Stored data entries

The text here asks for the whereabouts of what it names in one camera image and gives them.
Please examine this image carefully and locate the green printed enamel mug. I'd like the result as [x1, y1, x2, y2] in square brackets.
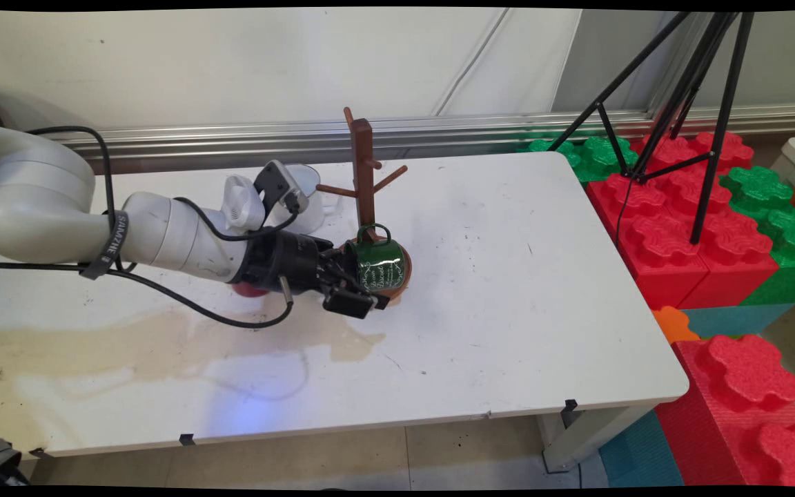
[340, 223, 409, 298]

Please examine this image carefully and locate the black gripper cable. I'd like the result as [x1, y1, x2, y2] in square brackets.
[0, 261, 296, 329]

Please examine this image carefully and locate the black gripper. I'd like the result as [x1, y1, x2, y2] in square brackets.
[234, 230, 391, 320]

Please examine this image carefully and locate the red enamel mug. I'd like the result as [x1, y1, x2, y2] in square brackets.
[231, 279, 271, 300]

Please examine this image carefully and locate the black camera cable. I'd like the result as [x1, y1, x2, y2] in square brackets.
[25, 126, 302, 244]

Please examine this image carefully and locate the black printed velcro strap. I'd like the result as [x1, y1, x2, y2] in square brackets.
[79, 210, 131, 281]

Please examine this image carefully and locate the white enamel mug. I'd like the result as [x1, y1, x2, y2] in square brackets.
[270, 164, 343, 237]

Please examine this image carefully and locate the black tripod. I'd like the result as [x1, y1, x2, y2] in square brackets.
[548, 10, 757, 246]

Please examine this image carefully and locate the aluminium wall rail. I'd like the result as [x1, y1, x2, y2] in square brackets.
[44, 104, 795, 173]

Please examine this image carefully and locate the orange foam building block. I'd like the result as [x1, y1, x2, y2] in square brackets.
[651, 306, 702, 346]

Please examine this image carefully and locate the teal foam building block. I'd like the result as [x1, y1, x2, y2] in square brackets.
[598, 410, 685, 488]
[680, 302, 795, 340]

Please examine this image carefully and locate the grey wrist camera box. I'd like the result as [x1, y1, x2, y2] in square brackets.
[253, 159, 309, 215]

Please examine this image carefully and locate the green foam building block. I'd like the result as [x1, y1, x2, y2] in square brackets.
[516, 133, 641, 184]
[718, 166, 795, 309]

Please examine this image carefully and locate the red foam building block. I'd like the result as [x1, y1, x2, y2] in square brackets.
[585, 173, 710, 311]
[677, 207, 782, 311]
[632, 131, 756, 208]
[654, 334, 795, 488]

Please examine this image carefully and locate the white table leg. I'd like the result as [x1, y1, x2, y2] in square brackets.
[538, 403, 655, 474]

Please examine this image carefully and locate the brown wooden mug tree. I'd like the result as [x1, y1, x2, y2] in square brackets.
[316, 106, 413, 309]

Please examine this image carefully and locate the white ribbed camera mount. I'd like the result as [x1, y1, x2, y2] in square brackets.
[223, 174, 266, 233]

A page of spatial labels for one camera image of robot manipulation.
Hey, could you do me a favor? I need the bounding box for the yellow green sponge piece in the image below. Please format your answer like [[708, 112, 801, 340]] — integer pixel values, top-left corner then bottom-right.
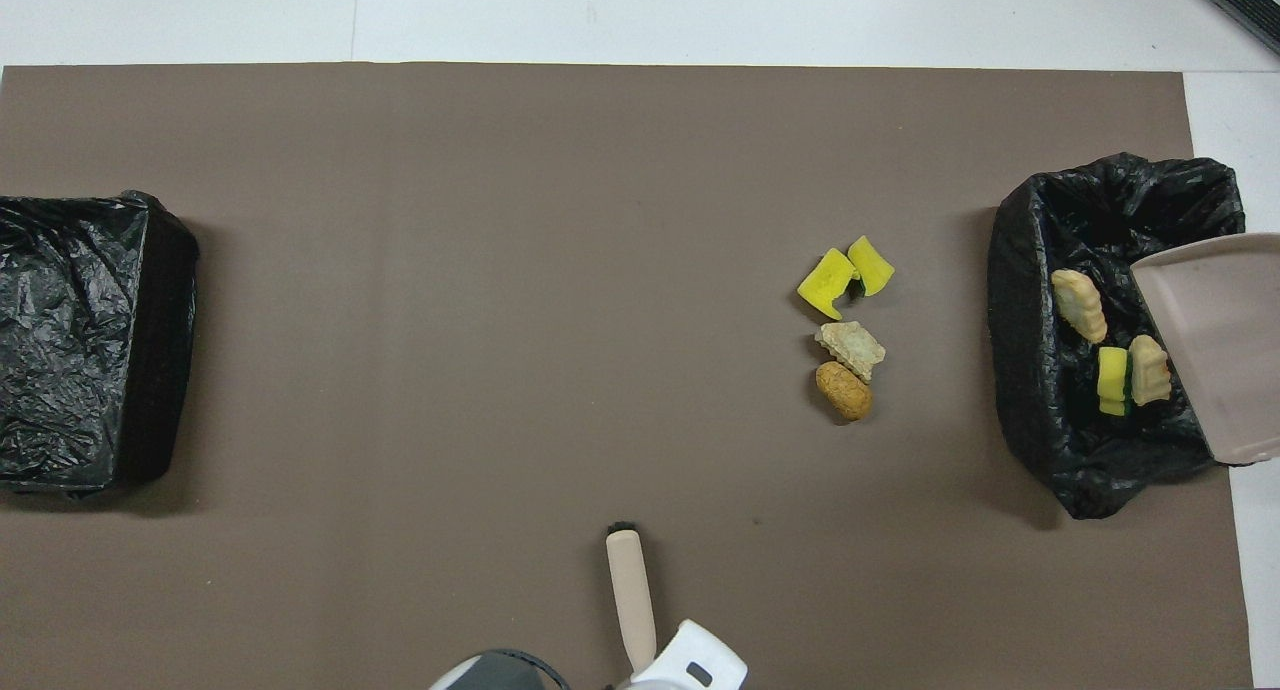
[[847, 235, 896, 298], [1097, 346, 1134, 418], [797, 248, 860, 321]]

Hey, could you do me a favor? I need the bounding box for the brown bread roll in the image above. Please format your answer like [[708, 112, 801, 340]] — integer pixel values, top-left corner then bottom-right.
[[815, 361, 874, 422]]

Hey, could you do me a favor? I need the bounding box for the beige trash chunk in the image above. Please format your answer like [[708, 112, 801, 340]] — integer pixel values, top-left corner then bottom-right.
[[1050, 268, 1109, 345], [815, 321, 887, 383], [1128, 334, 1173, 407]]

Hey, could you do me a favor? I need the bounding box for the beige hand brush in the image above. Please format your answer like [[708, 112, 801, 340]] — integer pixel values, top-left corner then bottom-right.
[[605, 521, 659, 674]]

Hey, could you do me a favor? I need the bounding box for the beige plastic dustpan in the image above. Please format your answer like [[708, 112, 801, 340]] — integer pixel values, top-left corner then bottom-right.
[[1130, 233, 1280, 467]]

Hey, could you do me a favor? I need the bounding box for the black bag lined bin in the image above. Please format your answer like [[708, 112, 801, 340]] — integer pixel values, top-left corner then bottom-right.
[[987, 152, 1248, 520], [0, 191, 200, 499]]

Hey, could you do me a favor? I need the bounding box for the brown table mat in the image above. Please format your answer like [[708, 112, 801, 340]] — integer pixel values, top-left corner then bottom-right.
[[0, 63, 1254, 690]]

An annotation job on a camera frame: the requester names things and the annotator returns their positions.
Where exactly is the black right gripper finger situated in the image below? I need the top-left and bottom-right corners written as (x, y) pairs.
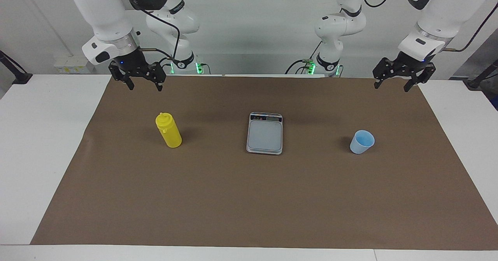
top-left (149, 61), bottom-right (167, 92)
top-left (109, 61), bottom-right (135, 91)

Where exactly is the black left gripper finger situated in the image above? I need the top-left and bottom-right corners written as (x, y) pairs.
top-left (403, 63), bottom-right (437, 93)
top-left (372, 57), bottom-right (395, 89)

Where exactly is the yellow squeeze bottle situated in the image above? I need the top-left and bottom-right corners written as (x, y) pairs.
top-left (156, 112), bottom-right (182, 148)

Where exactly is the light blue plastic cup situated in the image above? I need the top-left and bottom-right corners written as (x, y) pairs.
top-left (349, 130), bottom-right (375, 155)

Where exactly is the silver digital kitchen scale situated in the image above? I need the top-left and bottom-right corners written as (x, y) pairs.
top-left (246, 112), bottom-right (283, 155)

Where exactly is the black clamp stand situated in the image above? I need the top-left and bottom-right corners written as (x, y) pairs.
top-left (0, 50), bottom-right (33, 85)
top-left (466, 59), bottom-right (498, 89)

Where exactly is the brown paper mat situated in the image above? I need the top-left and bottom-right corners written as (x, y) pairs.
top-left (30, 74), bottom-right (498, 251)

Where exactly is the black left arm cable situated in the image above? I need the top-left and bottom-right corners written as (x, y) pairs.
top-left (444, 0), bottom-right (498, 53)

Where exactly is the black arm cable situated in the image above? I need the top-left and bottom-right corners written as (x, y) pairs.
top-left (444, 0), bottom-right (498, 53)
top-left (117, 0), bottom-right (181, 65)

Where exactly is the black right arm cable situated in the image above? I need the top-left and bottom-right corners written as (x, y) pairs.
top-left (117, 0), bottom-right (181, 65)

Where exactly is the white wall power box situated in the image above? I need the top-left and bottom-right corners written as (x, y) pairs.
top-left (54, 56), bottom-right (91, 74)

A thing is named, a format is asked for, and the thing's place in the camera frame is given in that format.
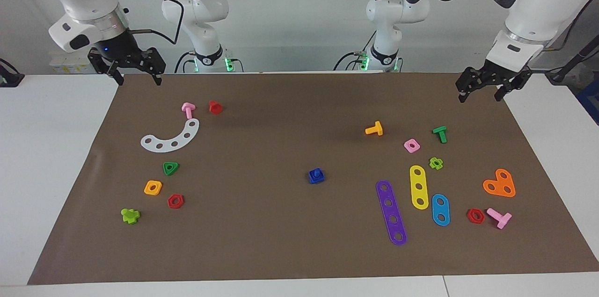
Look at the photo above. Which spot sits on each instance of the black stand leg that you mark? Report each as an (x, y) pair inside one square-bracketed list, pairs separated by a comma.
[(573, 61)]

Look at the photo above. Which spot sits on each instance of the blue crate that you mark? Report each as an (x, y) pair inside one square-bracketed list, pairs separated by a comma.
[(590, 105)]

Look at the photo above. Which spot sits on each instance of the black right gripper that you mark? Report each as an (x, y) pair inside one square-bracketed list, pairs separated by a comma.
[(126, 59)]

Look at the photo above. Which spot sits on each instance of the white cardboard box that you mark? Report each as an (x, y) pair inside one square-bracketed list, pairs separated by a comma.
[(58, 61)]

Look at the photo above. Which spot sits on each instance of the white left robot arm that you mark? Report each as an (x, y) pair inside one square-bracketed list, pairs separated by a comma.
[(538, 2)]

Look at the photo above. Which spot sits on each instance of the red plastic screw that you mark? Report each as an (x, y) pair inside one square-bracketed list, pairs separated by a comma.
[(215, 109)]

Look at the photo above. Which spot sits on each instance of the pink square plastic nut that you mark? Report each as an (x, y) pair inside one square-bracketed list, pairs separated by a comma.
[(416, 148)]

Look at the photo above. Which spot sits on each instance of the purple four-hole plastic strip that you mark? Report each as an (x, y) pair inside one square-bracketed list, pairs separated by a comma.
[(391, 211)]

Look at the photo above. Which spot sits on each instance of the orange square plastic nut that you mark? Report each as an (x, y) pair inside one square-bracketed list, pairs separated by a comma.
[(148, 191)]

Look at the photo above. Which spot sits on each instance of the pink plastic screw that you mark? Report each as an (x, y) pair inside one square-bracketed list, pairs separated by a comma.
[(188, 107), (500, 218)]

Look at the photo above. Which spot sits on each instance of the orange heart-shaped plastic plate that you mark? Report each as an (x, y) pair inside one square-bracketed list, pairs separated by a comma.
[(499, 184)]

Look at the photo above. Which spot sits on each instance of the white curved five-hole strip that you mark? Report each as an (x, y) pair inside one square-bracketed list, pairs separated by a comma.
[(180, 140)]

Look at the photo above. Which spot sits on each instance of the brown table mat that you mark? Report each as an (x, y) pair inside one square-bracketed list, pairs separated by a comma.
[(262, 241)]

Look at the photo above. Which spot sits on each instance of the orange plastic screw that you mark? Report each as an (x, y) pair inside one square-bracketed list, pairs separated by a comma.
[(374, 130)]

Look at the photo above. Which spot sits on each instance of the lime green flower nut left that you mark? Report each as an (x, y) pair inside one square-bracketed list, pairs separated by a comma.
[(129, 216)]

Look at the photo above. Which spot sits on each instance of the green triangular plastic nut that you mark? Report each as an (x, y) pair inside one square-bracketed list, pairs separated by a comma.
[(176, 165)]

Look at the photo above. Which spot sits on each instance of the green plastic screw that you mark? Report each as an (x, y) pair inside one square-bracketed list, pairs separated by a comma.
[(441, 135)]

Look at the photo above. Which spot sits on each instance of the black clamp device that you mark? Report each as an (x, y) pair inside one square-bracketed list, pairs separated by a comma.
[(9, 77)]

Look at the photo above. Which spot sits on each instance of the blue two-hole plastic strip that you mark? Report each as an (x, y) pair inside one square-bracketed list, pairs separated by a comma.
[(440, 209)]

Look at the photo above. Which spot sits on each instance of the yellow three-hole plastic strip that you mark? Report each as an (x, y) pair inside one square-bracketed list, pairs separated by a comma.
[(418, 179)]

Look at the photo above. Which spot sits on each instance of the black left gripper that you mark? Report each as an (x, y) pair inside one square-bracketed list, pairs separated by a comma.
[(486, 77)]

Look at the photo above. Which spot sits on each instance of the green cross-shaped plastic nut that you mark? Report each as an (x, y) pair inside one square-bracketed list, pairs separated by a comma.
[(440, 164)]

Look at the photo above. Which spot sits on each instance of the red hexagonal plastic nut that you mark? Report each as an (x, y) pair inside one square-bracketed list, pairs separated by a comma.
[(170, 202), (470, 216)]

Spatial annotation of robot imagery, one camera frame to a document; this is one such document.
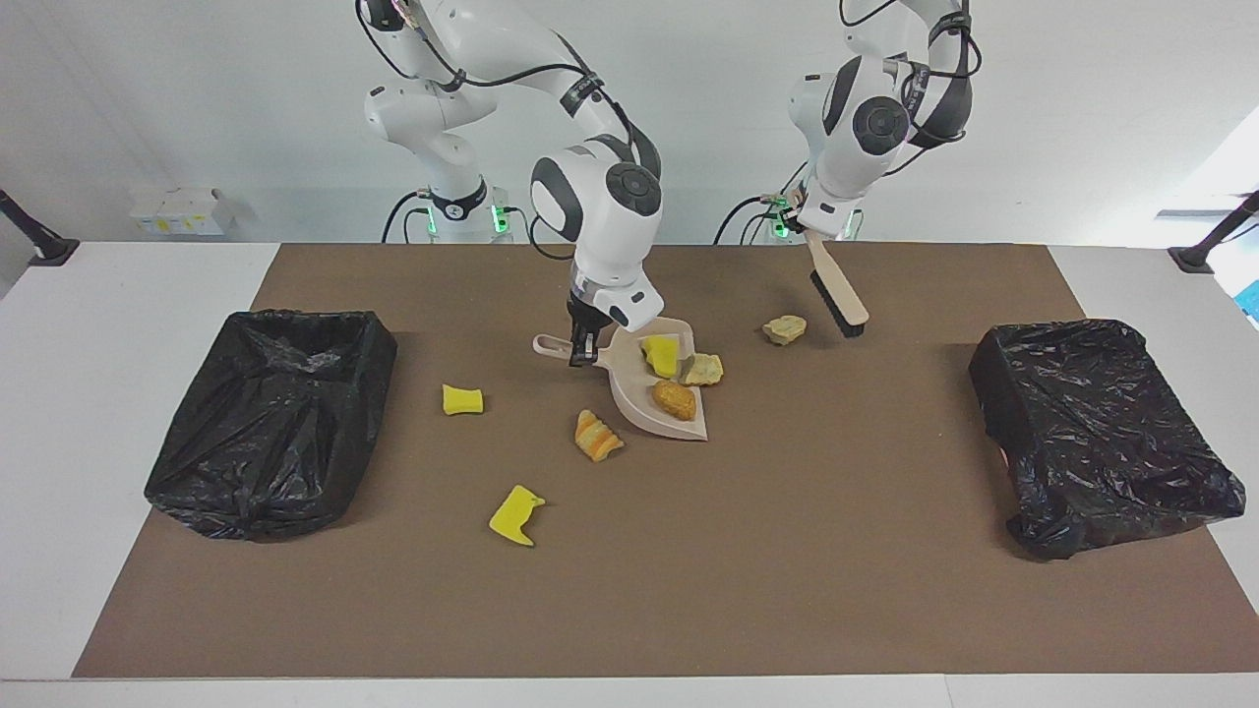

• _Description of the task_: Lines in the data that hold "annotation" must be located and copied.

• _Result_:
An annotation job on a camera frame: the requester names things and the annotator returns their positions.
Spatial annotation of robot imagery, one camera frame to a document; this is one such document.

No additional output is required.